Sometimes, we only need to look at recent information to perform the present task. For example, consider a language model trying to predict the next word based on the previous ones. If we are trying to predict the last word in “the clouds are in the sky,” we don’t need any further context — it’s pretty obvious the next word is going to be sky. In such cases, where the gap between the relevant information and the place that it’s needed is small, RNNs can learn to use the past information.

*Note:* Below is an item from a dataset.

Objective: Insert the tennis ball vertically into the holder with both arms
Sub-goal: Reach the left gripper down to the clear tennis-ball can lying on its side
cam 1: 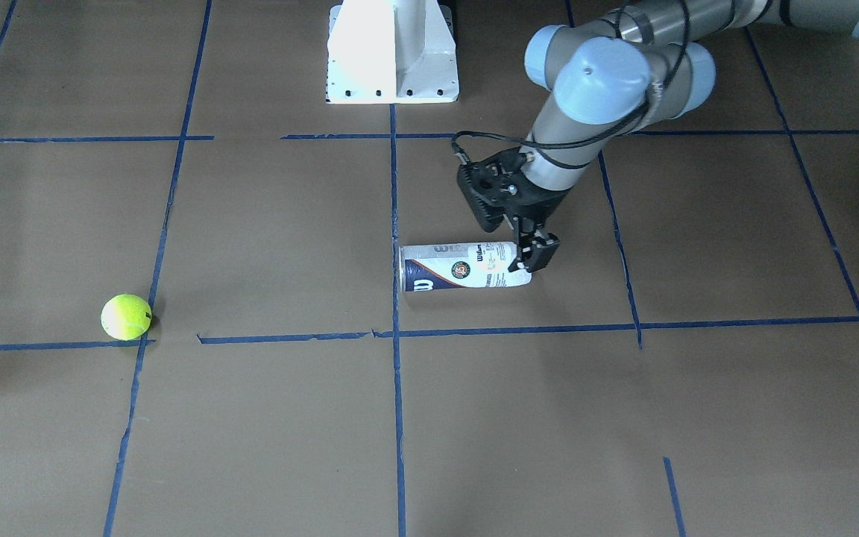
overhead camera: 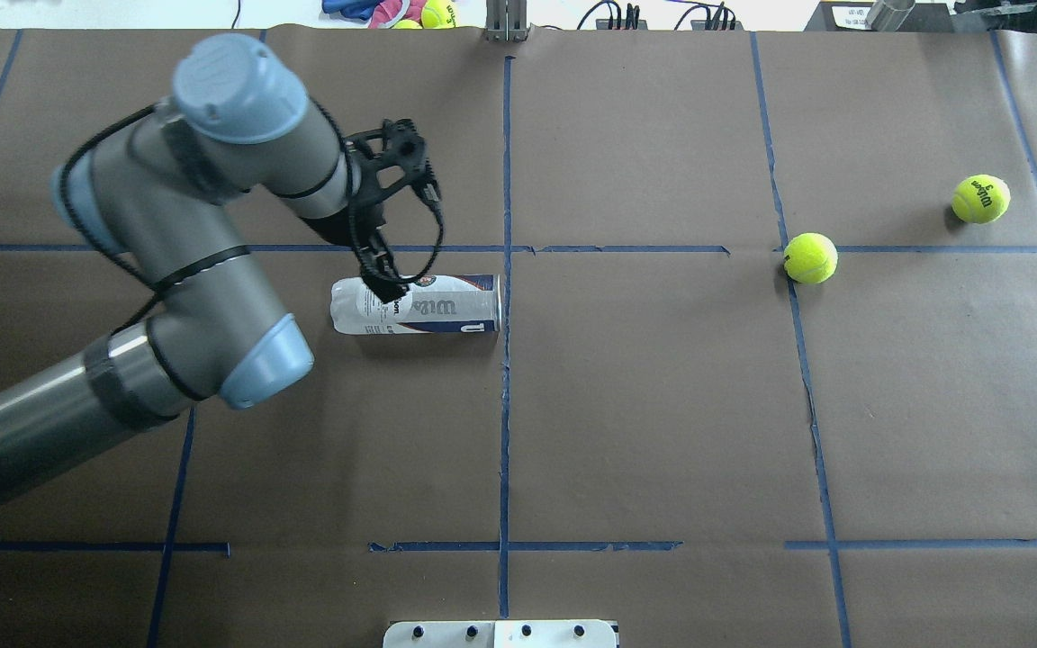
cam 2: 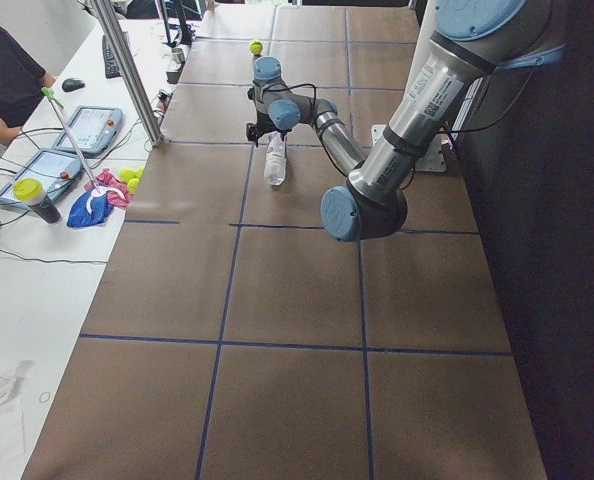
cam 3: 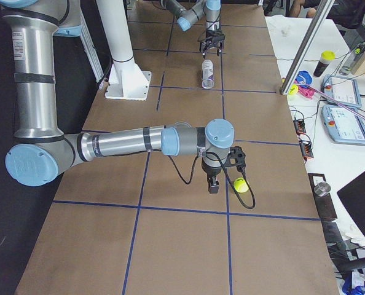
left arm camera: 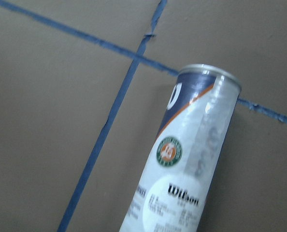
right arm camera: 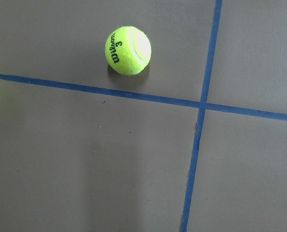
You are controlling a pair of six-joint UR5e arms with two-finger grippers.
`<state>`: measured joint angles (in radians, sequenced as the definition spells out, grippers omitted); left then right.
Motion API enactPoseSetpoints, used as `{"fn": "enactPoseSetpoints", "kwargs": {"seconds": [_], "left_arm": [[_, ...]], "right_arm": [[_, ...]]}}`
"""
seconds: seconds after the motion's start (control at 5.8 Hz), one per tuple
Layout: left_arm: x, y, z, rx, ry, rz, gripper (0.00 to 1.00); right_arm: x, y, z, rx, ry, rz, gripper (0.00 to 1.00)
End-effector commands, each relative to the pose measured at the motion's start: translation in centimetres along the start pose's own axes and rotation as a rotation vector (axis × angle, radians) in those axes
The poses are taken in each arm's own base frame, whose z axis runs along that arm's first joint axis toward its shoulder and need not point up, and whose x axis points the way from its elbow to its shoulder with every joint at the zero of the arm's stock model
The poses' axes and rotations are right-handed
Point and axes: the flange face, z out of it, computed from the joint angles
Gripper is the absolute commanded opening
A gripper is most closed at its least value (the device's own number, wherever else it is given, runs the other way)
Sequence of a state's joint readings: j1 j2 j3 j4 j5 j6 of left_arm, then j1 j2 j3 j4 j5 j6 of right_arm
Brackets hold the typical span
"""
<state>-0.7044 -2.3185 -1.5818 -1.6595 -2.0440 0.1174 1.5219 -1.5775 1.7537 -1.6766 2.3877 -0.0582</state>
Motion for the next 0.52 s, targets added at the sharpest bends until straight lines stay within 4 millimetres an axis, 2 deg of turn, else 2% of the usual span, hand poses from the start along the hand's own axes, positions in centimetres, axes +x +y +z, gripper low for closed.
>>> {"fn": "enactPoseSetpoints", "kwargs": {"seconds": [0.0, 0.17, 0.34], "left_arm": [[2.0, -6.7, 2.3, -0.115, -0.073, 0.143, 1.0], [4.3, -8.5, 4.7, -0.154, -0.097, 0.188, 1.0], [4.7, -10.3, 5.3, -0.241, -0.082, 0.251, 1.0]], "right_arm": [[-0.1, 0.0, -0.1, 0.002, -0.002, -0.001, 1.0], [-0.1, 0.0, -0.1, 0.002, -0.002, -0.001, 1.0], [-0.3, -0.1, -0.2, 0.004, -0.002, -0.002, 1.0]]}}
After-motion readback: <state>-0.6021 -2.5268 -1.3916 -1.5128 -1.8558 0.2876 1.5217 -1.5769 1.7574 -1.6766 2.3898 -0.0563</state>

But there are also cases where we need more context. Consider trying to predict the last word in the text “I grew up in France… I speak fluent French.” Recent information suggests that the next word is probably the name of a language, but if we want to narrow down which language, we need the context of France from further back. It’s entirely possible for the gap between the relevant information and the point where it is needed to become very large. Unfortunately, as that gap grows, RNNs become unable to learn to connect the information.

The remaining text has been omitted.